Syaikh Muhammad Shalih al Utsaimin menjelaskan bahwa orang orang yang apabila mereka menerima takaran dari orang lain mereka minta dipenuhi, yakni apabila mereka membeli barang yang ditakar mereka meminta takarannya dipenuhi dengan sempurna, tanpa kekurangan. Dan apabila mereka menakar atau menimbang untuk orang lain mereka mengurangi.

Mereka minta hak mereka dipenuhi dengan sempurna tapi mereka sendiri mengurangi hak orang lain. Orang ini, kata Syaikh Utsaimin, telah mengumpulkan dua sifat (yang buruk) yaitu asy syuhh atau tamak dan al bukhl atau bakhil. Disebut tamak karena mereka menuntut hak mereka dipenuhi dengan sempurna tanpa peduli dan toleransi. Disebut bakhil karena mereka tidak menyempurnakan kewajiban yang seharusnya mereka penuhi yaitu memenuhi takaran dan timbangan.

Keadaan yang Allah firmankan dalam ayat ini tentang takaran dan timbangan adalah permisalan.

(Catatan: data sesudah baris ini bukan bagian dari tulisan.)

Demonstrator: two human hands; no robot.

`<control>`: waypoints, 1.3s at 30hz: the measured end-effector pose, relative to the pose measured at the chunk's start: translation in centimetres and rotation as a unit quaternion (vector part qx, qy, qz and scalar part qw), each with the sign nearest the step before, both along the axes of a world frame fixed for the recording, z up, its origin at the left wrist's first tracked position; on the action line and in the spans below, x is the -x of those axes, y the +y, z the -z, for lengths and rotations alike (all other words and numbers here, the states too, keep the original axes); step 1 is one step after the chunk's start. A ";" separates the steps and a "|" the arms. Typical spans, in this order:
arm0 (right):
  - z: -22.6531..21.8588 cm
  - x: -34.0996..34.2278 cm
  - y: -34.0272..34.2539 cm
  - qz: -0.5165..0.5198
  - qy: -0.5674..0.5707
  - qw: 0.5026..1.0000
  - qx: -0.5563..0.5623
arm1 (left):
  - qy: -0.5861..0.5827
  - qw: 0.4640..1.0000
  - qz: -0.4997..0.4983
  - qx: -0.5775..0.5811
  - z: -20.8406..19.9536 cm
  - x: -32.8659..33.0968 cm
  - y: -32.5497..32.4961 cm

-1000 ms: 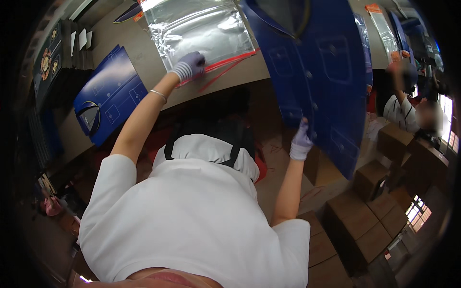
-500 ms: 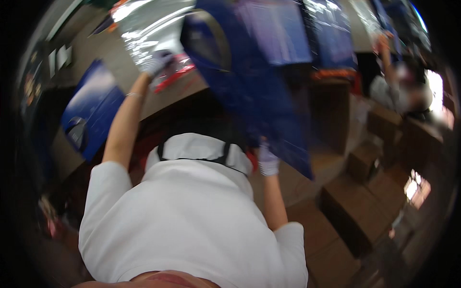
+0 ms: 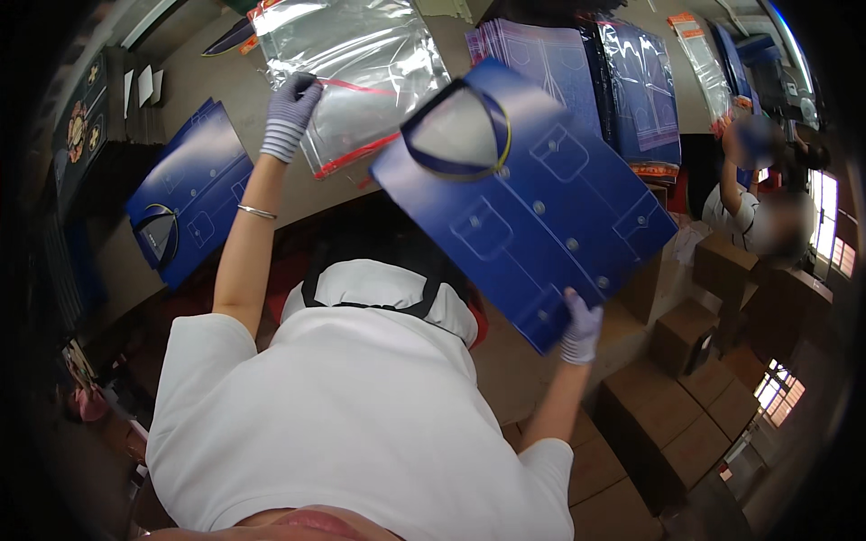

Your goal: Placing paper products (possibly folders or cardstock items) into plastic sleeves and stacking them.

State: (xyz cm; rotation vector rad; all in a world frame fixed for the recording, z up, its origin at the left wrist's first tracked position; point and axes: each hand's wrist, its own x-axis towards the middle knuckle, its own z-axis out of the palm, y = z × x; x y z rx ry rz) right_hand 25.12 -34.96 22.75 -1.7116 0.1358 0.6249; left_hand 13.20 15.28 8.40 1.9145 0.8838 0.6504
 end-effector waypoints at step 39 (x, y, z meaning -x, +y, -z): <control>8.4 8.0 7.3 0.108 0.172 0.968 -0.150 | -0.034 0.981 -0.082 -0.175 0.6 7.3 -6.8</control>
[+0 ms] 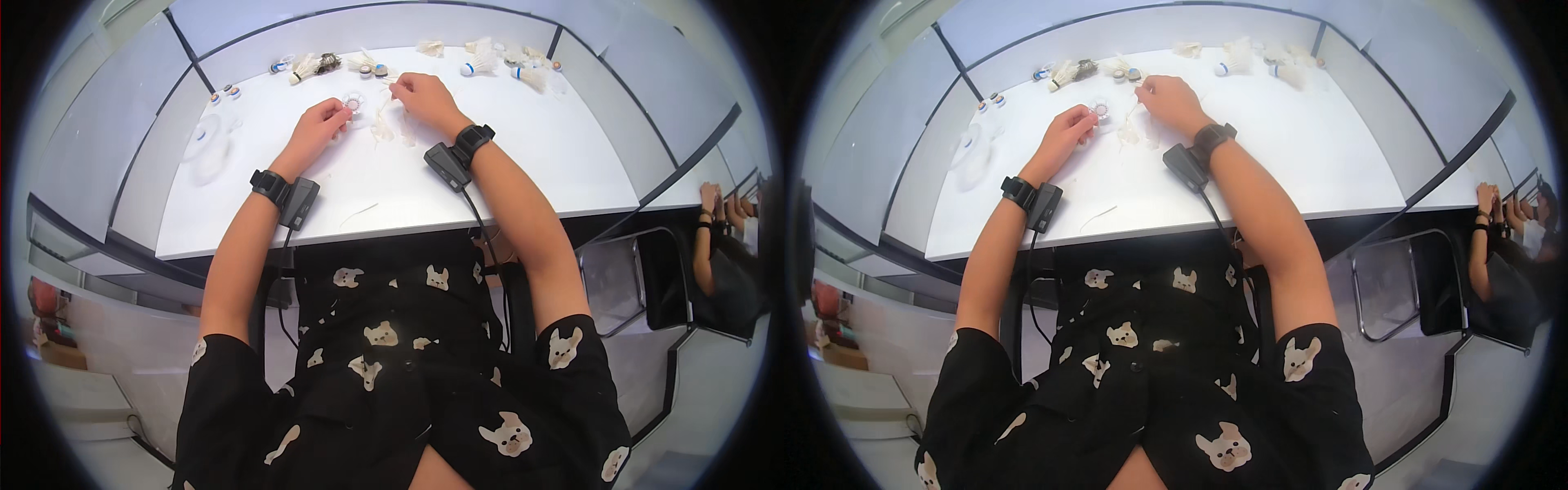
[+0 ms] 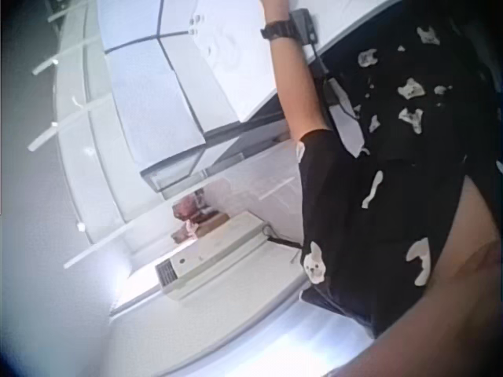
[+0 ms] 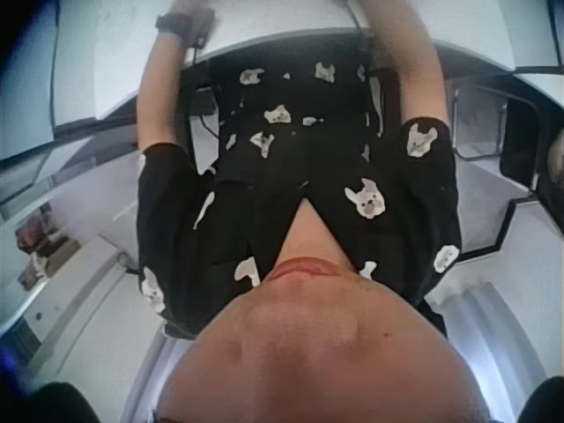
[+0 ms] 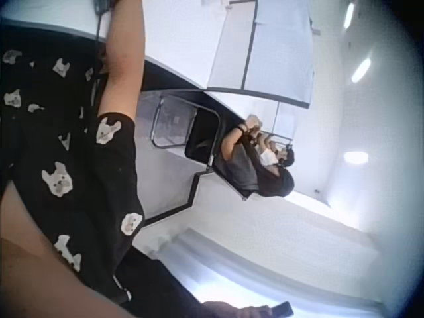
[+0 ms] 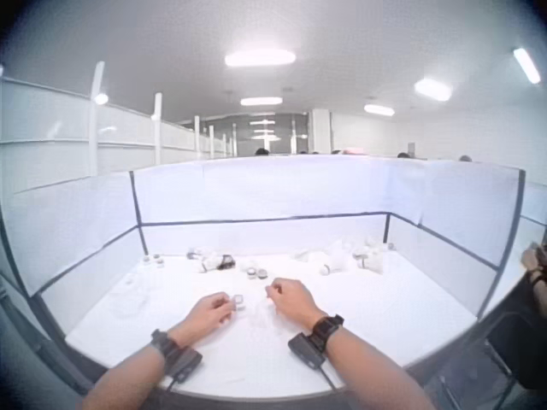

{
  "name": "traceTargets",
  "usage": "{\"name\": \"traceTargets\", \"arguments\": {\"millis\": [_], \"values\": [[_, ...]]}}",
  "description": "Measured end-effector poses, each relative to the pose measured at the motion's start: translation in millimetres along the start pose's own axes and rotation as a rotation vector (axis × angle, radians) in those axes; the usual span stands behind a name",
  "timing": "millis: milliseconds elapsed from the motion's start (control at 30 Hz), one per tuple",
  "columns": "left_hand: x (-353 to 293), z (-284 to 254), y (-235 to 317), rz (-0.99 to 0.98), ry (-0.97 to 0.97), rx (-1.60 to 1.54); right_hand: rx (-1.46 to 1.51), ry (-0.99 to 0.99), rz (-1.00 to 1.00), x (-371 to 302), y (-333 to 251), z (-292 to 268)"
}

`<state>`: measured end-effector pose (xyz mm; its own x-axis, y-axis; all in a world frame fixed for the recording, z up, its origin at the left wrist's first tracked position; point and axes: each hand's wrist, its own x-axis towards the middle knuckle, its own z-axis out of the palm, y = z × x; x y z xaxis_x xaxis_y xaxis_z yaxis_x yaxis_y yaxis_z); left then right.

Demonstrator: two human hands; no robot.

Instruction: The recorder is assembling the base and feathers of a shuttlecock.

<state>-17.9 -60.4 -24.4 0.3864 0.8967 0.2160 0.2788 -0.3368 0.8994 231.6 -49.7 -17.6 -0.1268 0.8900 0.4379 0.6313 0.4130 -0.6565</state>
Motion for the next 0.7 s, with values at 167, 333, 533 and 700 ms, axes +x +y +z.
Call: {"name": "traceTargets", "arguments": {"millis": [167, 333, 533, 700], "values": [[1.8, -4.4, -4.6, 0.005, 0.026, 0.013, 0.032, -0.028, 0.02, 0.3, 0.9, 4.6], [6.8, 1.7, -4.5, -0.001, 0.003, 0.021, 0.02, 0.032, 0.048, -0.5, 9.9, 1.5], [3.0, -2.5, -3.5, 0.048, 0.03, 0.074, -0.139, 0.12, 0.13, 7.2, 12.0, -7.6], [5.9, -3.1, -6.8, 0.028, 0.055, 0.101, -0.185, 0.176, 0.222, 1.0, 32.3, -10.0]]}}
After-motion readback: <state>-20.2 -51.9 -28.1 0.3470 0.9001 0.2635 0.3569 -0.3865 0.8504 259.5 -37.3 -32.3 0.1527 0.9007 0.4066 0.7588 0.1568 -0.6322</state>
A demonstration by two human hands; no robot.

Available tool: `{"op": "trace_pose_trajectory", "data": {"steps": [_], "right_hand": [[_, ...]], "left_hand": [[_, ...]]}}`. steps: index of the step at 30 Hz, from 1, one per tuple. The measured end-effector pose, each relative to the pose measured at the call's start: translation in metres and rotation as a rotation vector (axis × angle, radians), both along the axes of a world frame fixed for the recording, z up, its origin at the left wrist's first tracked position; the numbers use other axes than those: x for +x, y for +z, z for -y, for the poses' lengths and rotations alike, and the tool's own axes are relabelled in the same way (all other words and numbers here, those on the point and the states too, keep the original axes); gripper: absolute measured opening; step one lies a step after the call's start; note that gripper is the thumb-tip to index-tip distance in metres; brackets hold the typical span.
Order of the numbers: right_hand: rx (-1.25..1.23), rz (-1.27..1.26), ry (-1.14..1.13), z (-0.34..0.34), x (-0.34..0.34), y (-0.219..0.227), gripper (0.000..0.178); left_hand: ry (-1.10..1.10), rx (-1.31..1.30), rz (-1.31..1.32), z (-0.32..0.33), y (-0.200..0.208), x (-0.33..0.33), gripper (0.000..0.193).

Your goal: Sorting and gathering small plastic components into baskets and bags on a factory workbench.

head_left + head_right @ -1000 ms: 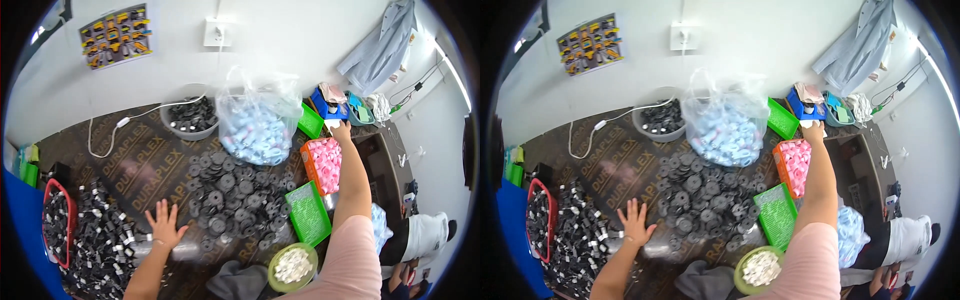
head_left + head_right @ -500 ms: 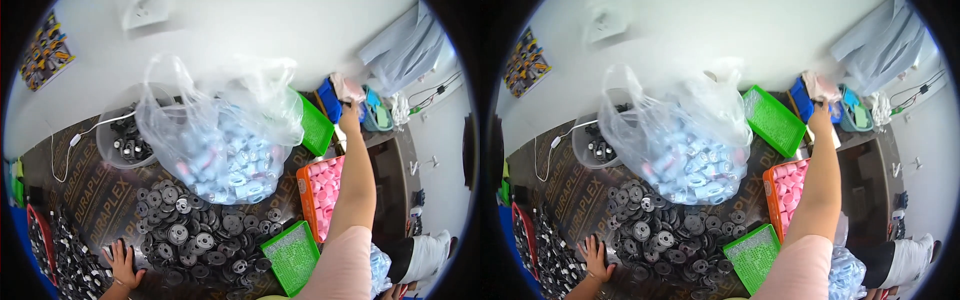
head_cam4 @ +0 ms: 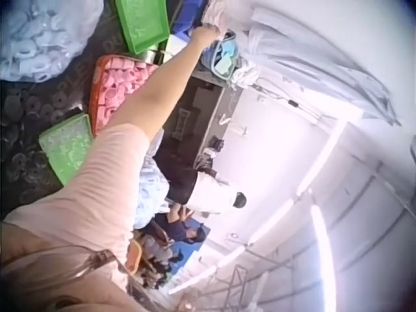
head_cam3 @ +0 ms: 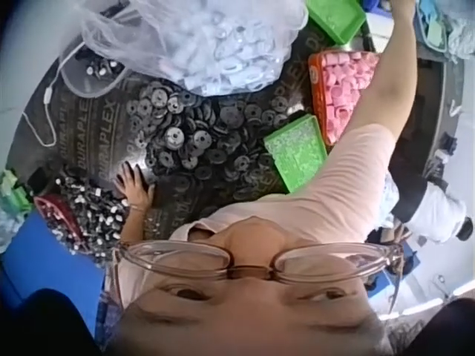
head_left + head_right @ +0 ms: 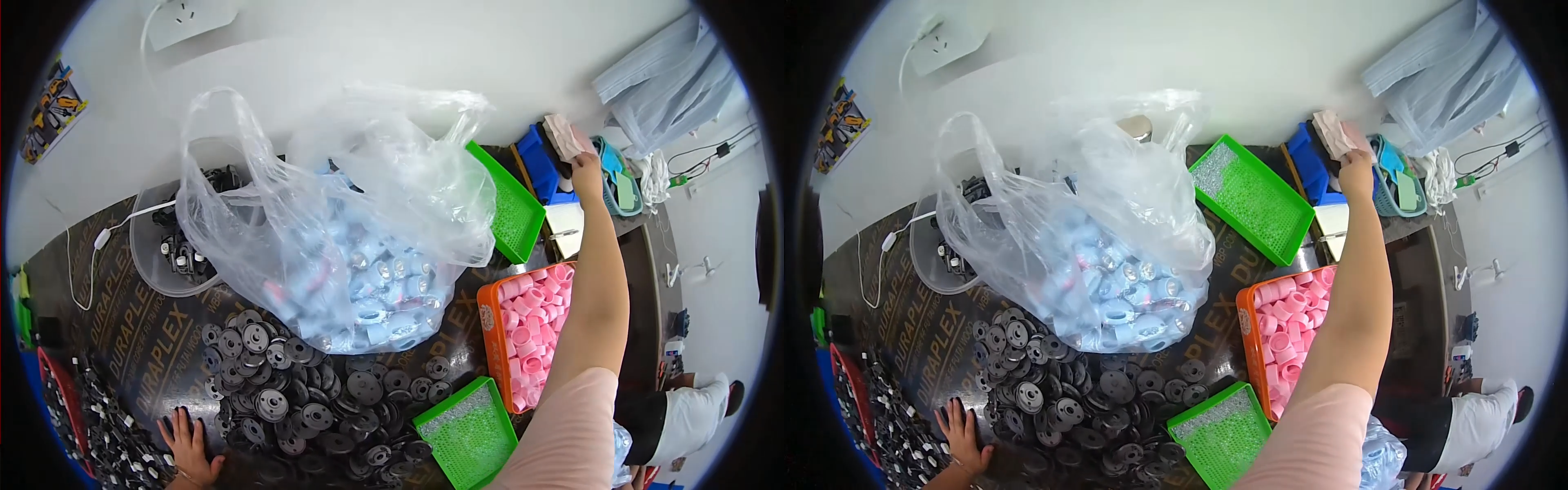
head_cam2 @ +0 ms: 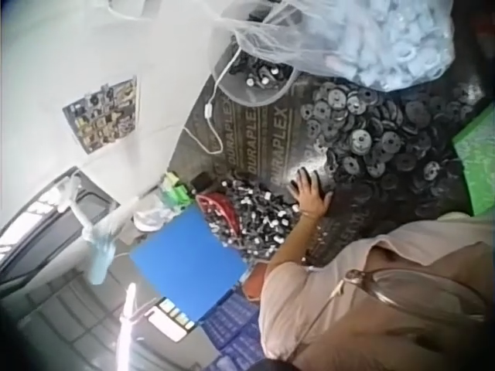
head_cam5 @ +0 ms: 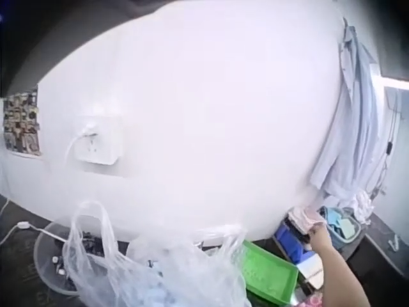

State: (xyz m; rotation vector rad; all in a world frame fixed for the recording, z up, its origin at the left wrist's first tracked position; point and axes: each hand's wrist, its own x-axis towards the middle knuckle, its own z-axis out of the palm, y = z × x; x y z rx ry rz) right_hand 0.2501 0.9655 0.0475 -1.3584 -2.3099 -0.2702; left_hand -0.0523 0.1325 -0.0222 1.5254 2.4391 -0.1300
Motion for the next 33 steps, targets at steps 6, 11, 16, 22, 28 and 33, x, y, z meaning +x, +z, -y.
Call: {"op": "trace_pose_trajectory", "data": {"steps": [6, 11, 16, 22, 28, 33], "right_hand": [[0.231, -0.539, -0.262, 0.021, 0.005, 0.072, 0.021], [0.25, -0.894, -0.179, 0.086, 0.002, 0.124, 0.024], [0.349, -1.111, 0.012, 0.189, -0.019, 0.159, 0.02], [0.503, -1.275, 0.197, 0.349, -0.118, 0.18, 0.019], [0.081, -1.851, 0.594, 0.493, -0.189, 0.214, 0.02], [-0.12, -1.677, 0.684, 0.636, -0.227, 0.208, 0.019]], "left_hand": [[0.005, -0.052, 0.031, -0.003, -0.001, -0.003, 0.078], [0.05, -0.04, 0.094, -0.003, 0.01, -0.001, 0.084], [0.015, 0.094, 0.074, 0.002, -0.008, 0.0, 0.098], [0.065, 0.119, 0.071, 0.002, 0.004, 0.001, 0.093], [0.056, 0.225, 0.053, 0.001, 0.002, 0.001, 0.089], [0.045, 0.408, 0.122, 0.021, -0.003, -0.005, 0.086]]}}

Termasuk didalamnya semua bentuk kecurangan yang sejenis. Siapa saja yang menuntut haknya dipenuhi dengan sempurna dan mengurangi  hak orang lain maka termasuk (yang diancam) dalam ayat tersebut. Misalnya, seorang suami minta haknya dipenuhi oleh istrinya dengan sempurna dan supaya istrinya tidak melalaikan sedikitpun haknya sebagai suami. Namun giliran si suami harus memenuhi hak istrinya dia melalaikan dan tidak menyempurnakannya. (Lihat Kitab Tafsir Juz ‘Amma, Syaikh Utsaimin).

Selain itu, Syaikh Utsaimin juga mengingatkan : Ayat ini meskipun berkaitan erat dengan takaran dan timbangan, hanya saja seorang buruh atau pegawai jika ia menginginkan gajinya utuh namun dia datang kerja terlambat atau pulang lebih awal, ia termasuk muthaffifin yang diancam dengan neraka wail. Sebab jika gajinya dikurangi satu rial saja pasti dia akan berkata : Kok gaji saya dikurangi ?.

Berkenaan dengan kewajiban memenuhi takaran dan timbangan, Allah juga telah mengingatkan manusia dalam firman-Nya : “Wa auful kaila idzaa kiltum wazinuu bil qisthaasil mustaqiim, dzaalika khairuun wa  ahsanu takwiilaa” Dan sempurnakanlah takaran apabila kamu menakar, dan timbanglah dengan neraca yang benar. Itulah yang lebih utama (bagimu) dan lebih baik akibatnya. (Q.S al Isra’ 35).

Tentang ayat ini, Syaikh as Sa’di berkata : Ini adalah perintah untuk berlaku adil dan menyempurnakan takaran timbangan dengan adil tanpa memangkas ataupun menguranginya. Dari konteks umum ayat tersebut dapat diambil faidah, adanya larangan dari berbagi bentuk penipuan dalam masalah harga, barang dan obyek yang sudah disepakati, dan (kandungan) perintah untuk tulus dan jujur dalam bermuamalah. (Tafsir Karimir Rahman).

Semoga Allah menjauhkan diri kita dari berbagai sifat curang dalam menjalani kehidupan yang fana ini.